I didn't need to be told what the problem was, but removed the bolt from the action and peered down the bore anyway. It was filthy with powder residue and copper deposits peeled from the 25-grain bullets as they rocketed down the barrel at better than ++ 4,000 feet per second.

Back in the early '70s the task would have meant hours of scrubbing with a brass brush, seemingly gallons of solvent and yards of cotton patches. But I was able to accomplish the job in less than 15 minutes and without wrestling a brass brush down the delicate bore. In fact, I seldom use a brush at all any more.

Shooters Choice MC 7, Hoppes No. 9 BR, Barnes CR-10, Rig 44 and Pro-Shot Copper Solvent II are some of the new chemical solvent products that have made my life easier.

Most of them involve running a solvent-soaked patch down the barrel, followed by a clean, dry patch. This is repeated until the dry patch comes out clean (usually not more than a dozen passes). If your rifle barrel has been badly neglected, simply run a wet patch down it and let the barrel soak overnight.

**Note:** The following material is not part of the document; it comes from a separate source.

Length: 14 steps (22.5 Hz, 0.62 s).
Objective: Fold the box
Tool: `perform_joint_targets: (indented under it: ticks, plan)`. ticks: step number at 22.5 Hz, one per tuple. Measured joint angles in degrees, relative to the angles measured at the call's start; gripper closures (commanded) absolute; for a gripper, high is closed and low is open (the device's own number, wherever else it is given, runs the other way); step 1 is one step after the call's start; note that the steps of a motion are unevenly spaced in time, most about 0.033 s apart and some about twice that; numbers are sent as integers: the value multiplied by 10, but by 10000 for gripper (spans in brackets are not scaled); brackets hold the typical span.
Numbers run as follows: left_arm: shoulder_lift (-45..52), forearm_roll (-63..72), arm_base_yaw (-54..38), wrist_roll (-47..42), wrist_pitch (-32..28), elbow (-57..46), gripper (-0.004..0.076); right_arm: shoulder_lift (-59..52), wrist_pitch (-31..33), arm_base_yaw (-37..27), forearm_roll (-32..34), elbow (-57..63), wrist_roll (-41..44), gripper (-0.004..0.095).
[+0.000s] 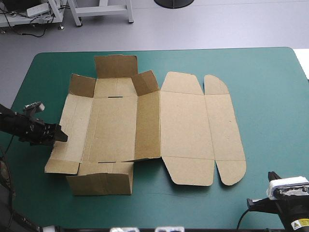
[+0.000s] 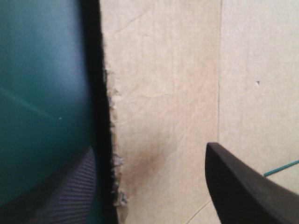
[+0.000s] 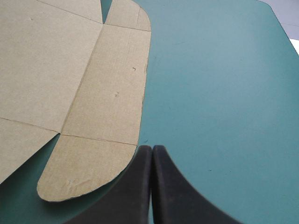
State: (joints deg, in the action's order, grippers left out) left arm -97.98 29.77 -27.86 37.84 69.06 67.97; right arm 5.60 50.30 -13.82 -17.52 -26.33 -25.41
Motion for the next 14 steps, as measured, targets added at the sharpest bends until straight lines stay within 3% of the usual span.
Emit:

Trout Unlimited activities

Expert fly angler Charlie Gougeon shared his knowledge of trout prospects on the Gunpowder River at this month's meeting of the Patapsco Valley Chapter of Trout Unlimited at the Bear Branch Nature Center.

Yesterday, the chapter, led by President Dan Meyer, conducted an insect collection on the East Branch of the Patapsco. On March 26, trout season's opening day, the chapter will sell coffee and doughnuts at Beaver Run in Finksburg.

The next meeting of the club is set for 7 p.m. April 14 at at the Greenway Gardens. The DNR's Bob Lunsford will give a presentation on the North Branch of the Potomac and the Savage River.